# [EXERCISE BRIEF]
Check every line of the entries below for the word "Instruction". Then give the number of lines that have it, with nothing added.

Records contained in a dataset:
────

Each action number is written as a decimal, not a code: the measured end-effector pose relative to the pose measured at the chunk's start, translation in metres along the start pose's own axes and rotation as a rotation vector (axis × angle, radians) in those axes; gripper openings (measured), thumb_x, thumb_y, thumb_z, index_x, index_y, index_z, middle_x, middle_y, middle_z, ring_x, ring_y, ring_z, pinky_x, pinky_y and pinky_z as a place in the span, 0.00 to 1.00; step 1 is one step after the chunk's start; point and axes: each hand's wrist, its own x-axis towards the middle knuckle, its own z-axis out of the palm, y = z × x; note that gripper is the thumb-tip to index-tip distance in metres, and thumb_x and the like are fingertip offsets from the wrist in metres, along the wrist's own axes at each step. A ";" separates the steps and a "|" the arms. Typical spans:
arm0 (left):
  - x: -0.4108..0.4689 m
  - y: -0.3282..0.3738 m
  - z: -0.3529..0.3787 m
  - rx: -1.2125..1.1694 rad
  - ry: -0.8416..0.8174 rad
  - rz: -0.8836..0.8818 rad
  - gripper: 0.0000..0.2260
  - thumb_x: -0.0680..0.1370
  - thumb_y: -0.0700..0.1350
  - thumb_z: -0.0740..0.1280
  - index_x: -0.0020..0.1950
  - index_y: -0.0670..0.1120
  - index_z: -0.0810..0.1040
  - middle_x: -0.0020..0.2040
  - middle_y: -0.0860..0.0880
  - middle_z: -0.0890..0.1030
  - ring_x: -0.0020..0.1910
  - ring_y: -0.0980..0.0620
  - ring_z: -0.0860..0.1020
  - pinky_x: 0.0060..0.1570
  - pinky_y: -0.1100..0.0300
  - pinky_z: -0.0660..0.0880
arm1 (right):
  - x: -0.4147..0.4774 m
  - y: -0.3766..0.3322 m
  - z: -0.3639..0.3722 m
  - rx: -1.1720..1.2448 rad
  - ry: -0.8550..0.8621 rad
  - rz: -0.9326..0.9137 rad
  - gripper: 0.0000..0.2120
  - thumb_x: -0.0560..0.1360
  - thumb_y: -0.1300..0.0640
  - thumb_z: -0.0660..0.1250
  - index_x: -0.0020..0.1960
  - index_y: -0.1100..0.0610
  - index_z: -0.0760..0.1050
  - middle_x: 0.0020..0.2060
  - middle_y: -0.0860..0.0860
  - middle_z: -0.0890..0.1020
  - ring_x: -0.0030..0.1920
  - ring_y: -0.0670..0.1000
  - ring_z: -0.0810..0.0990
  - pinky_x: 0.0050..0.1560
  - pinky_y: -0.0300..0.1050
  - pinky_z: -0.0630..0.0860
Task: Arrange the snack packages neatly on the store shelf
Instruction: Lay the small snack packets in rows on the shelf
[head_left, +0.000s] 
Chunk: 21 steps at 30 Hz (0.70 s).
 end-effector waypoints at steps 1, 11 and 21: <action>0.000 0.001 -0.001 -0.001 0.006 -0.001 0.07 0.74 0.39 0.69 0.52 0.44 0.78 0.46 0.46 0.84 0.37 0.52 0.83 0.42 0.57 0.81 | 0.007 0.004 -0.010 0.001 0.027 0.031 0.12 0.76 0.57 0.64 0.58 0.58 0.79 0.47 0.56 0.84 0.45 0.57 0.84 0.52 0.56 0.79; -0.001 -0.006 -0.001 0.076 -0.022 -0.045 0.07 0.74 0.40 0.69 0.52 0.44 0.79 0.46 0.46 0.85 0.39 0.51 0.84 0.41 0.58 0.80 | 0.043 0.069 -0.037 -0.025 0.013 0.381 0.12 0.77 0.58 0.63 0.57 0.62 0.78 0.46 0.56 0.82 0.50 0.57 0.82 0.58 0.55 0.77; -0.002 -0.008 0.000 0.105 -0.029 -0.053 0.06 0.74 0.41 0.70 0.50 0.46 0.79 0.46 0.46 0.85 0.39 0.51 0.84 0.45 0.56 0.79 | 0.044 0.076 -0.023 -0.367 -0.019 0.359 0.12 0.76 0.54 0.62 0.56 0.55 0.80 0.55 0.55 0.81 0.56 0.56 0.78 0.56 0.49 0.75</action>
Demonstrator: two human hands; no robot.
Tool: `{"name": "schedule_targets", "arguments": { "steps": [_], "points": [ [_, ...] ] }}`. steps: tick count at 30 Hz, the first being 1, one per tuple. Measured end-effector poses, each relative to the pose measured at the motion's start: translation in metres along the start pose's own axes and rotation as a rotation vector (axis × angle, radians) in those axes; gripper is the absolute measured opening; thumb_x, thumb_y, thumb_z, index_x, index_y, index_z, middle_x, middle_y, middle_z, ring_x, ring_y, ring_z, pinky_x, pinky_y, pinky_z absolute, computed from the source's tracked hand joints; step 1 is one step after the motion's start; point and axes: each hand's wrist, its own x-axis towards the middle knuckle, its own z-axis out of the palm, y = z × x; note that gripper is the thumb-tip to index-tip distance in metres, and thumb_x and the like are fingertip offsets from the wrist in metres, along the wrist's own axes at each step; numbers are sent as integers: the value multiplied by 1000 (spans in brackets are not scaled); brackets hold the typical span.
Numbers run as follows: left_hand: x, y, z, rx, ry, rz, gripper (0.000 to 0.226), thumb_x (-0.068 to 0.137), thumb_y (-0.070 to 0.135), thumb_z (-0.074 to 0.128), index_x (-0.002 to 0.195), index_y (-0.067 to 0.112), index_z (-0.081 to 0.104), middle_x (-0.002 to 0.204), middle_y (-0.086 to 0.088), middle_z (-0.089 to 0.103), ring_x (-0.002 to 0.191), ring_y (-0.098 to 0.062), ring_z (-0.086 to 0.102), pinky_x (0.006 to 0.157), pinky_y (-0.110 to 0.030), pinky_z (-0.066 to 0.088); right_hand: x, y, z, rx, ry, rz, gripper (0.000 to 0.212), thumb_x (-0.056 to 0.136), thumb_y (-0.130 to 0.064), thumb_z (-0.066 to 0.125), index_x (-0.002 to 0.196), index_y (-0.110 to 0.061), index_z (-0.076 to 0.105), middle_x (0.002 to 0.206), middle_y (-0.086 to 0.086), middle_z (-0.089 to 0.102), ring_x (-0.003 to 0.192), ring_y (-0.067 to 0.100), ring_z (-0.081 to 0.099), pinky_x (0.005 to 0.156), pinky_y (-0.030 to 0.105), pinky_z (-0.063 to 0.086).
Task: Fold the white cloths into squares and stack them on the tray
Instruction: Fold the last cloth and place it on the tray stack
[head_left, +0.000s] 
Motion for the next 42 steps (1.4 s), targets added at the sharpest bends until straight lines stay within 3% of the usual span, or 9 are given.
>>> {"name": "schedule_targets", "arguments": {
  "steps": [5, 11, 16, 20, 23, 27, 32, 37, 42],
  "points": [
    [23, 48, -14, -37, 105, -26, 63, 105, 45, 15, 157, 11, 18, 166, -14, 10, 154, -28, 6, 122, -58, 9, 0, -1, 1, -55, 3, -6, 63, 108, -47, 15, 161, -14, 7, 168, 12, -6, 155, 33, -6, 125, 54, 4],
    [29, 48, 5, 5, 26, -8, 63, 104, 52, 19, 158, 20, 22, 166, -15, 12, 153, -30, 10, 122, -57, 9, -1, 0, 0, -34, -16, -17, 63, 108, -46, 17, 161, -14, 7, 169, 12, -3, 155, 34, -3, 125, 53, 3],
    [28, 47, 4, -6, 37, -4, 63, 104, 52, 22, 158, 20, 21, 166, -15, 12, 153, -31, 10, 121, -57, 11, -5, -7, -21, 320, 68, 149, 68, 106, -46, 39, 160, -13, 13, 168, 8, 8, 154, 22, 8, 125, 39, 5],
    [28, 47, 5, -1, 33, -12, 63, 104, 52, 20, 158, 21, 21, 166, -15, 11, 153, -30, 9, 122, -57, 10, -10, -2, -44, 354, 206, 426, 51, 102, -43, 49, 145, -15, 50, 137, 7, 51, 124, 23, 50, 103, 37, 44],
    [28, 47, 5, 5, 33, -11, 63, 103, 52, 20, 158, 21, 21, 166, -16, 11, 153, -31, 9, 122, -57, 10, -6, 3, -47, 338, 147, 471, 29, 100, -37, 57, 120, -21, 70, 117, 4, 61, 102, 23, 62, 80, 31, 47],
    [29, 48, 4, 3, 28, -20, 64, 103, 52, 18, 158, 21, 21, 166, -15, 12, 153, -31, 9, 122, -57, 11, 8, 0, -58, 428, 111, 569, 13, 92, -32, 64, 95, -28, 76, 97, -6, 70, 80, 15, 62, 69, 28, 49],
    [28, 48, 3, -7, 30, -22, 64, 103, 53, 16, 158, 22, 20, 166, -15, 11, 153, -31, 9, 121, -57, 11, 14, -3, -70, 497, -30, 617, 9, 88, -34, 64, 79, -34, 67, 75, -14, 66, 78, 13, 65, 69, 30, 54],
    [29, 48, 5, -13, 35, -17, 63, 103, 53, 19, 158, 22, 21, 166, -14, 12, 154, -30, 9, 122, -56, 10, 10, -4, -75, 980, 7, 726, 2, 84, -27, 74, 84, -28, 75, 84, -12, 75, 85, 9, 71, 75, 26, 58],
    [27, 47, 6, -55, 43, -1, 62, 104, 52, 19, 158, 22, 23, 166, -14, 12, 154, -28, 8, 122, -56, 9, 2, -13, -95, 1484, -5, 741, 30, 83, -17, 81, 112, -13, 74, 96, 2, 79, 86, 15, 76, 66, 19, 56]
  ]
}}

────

# [WRITTEN RESPONSE]
2